═════ Records for the task
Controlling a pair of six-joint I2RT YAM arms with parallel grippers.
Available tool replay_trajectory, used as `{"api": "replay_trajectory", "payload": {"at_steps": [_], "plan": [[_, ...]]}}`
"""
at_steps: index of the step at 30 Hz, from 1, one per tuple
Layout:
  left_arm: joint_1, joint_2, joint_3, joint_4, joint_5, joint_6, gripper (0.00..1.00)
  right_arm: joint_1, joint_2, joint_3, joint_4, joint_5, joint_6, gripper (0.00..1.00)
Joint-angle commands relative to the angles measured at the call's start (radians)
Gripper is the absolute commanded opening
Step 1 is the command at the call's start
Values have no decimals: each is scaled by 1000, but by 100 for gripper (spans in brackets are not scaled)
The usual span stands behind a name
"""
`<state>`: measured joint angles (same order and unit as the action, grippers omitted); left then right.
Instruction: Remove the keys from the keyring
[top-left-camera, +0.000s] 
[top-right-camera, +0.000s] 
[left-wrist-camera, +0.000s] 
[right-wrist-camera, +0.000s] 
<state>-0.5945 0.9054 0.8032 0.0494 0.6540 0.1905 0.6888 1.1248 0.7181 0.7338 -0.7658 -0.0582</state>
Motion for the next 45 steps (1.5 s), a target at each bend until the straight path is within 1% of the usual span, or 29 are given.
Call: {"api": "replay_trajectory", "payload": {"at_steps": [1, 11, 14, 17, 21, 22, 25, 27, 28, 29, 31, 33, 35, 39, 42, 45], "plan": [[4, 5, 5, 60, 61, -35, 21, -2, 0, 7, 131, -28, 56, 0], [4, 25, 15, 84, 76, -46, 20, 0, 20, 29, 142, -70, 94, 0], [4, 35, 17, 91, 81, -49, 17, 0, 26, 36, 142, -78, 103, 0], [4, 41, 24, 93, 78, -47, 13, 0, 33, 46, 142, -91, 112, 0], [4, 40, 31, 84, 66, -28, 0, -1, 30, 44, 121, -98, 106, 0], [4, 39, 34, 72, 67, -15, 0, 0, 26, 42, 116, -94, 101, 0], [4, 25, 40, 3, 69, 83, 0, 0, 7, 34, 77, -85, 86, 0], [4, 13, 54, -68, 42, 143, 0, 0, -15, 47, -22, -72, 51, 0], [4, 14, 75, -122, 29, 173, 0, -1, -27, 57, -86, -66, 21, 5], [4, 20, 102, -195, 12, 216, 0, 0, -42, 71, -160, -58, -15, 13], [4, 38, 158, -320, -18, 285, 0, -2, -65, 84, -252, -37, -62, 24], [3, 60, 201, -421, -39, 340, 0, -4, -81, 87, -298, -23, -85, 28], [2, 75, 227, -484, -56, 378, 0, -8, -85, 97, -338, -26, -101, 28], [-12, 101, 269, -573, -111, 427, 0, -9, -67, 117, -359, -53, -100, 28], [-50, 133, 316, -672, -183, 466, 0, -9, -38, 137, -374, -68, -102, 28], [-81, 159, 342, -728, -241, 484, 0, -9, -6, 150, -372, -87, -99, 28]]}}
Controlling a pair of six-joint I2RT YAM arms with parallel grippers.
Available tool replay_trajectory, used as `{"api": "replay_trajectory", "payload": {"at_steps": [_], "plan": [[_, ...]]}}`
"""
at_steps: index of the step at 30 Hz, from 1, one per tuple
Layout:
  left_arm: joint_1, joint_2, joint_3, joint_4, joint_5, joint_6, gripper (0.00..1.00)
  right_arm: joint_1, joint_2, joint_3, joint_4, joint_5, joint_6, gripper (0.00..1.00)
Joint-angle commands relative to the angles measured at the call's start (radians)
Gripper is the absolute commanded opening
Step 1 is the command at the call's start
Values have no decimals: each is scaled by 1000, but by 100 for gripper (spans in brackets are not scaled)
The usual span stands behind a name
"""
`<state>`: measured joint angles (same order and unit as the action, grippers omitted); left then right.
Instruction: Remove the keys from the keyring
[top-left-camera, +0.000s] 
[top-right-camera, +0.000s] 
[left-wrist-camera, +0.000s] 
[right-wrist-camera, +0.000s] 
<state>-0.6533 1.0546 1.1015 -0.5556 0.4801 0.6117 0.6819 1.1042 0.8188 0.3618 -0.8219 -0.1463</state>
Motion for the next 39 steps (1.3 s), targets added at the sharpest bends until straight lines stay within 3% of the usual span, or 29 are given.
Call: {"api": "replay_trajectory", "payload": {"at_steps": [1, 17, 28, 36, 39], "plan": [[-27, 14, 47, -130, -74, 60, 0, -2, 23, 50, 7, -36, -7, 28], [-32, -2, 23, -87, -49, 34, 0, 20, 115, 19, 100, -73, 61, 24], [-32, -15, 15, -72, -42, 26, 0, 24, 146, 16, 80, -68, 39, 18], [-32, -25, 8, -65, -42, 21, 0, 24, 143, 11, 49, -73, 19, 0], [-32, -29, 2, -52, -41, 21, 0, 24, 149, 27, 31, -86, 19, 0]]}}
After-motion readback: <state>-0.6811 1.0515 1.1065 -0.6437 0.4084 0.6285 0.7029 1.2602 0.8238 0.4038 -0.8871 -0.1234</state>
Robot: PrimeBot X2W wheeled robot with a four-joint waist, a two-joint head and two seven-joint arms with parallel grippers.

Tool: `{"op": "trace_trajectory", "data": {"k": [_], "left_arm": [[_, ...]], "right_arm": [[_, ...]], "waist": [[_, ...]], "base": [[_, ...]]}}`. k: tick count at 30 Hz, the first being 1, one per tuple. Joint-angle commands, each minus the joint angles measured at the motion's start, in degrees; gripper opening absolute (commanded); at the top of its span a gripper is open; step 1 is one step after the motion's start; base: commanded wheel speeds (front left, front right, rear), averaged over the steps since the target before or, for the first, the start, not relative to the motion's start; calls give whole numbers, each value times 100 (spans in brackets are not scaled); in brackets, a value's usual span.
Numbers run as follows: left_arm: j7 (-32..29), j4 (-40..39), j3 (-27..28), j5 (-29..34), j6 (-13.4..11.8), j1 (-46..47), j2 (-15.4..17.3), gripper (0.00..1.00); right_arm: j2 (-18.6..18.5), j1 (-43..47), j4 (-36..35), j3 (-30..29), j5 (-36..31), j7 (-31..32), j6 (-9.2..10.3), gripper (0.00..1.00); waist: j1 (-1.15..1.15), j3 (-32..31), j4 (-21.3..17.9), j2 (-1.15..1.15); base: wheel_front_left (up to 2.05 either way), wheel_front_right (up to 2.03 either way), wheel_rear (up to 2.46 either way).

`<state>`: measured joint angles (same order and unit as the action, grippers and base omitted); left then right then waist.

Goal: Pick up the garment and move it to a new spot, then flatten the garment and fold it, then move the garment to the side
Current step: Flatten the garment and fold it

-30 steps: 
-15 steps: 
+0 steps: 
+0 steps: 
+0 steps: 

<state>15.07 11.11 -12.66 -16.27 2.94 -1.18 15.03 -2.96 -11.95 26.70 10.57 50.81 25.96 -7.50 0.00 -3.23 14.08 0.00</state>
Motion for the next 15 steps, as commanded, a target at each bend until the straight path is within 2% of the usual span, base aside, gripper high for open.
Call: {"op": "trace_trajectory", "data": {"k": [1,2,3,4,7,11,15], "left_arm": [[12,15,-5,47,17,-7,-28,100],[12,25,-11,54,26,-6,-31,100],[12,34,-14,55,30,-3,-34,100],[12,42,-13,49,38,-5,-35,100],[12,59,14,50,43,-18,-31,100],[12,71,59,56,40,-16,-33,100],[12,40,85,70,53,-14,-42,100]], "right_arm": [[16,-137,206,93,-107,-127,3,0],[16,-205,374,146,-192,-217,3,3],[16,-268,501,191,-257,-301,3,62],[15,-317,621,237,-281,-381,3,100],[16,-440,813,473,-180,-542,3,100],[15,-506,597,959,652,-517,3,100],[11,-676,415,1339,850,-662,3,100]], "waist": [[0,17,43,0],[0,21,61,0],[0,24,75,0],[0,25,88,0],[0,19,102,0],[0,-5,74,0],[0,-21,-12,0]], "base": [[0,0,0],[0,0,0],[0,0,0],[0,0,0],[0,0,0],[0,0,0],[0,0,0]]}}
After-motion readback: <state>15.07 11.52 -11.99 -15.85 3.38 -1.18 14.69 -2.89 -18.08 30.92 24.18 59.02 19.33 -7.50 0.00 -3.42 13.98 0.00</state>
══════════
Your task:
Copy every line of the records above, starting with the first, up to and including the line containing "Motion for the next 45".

Response to this task:
Controlling a pair of six-joint I2RT YAM arms with parallel grippers.
Available tool replay_trajectory, used as `{"api": "replay_trajectory", "payload": {"at_steps": [_], "plan": [[_, ...]]}}`
"""
at_steps: index of the step at 30 Hz, from 1, one per tuple
Layout:
  left_arm: joint_1, joint_2, joint_3, joint_4, joint_5, joint_6, gripper (0.00..1.00)
  right_arm: joint_1, joint_2, joint_3, joint_4, joint_5, joint_6, gripper (0.00..1.00)
Joint-angle commands relative to the angles measured at the call's start (radians)
Gripper is the absolute commanded opening
Step 1 is the command at the call's start
Values have no decimals: each is scaled by 1000, but by 100 for gripper (spans in brackets are not scaled)
The usual span stands behind a name
"""
`<state>`: measured joint angles (same order and unit as the action, grippers omitted); left then right.
Instruction: Remove the keys from the keyring
[top-left-camera, +0.000s] 
[top-right-camera, +0.000s] 
[left-wrist-camera, +0.000s] 
[right-wrist-camera, +0.000s] 
<state>-0.5945 0.9054 0.8032 0.0494 0.6540 0.1905 0.6888 1.1248 0.7181 0.7338 -0.7658 -0.0582</state>
Motion for the next 45 steps (1.5 s), a target at each bend until the straight path is within 1% of the usual span, or 29 are given.

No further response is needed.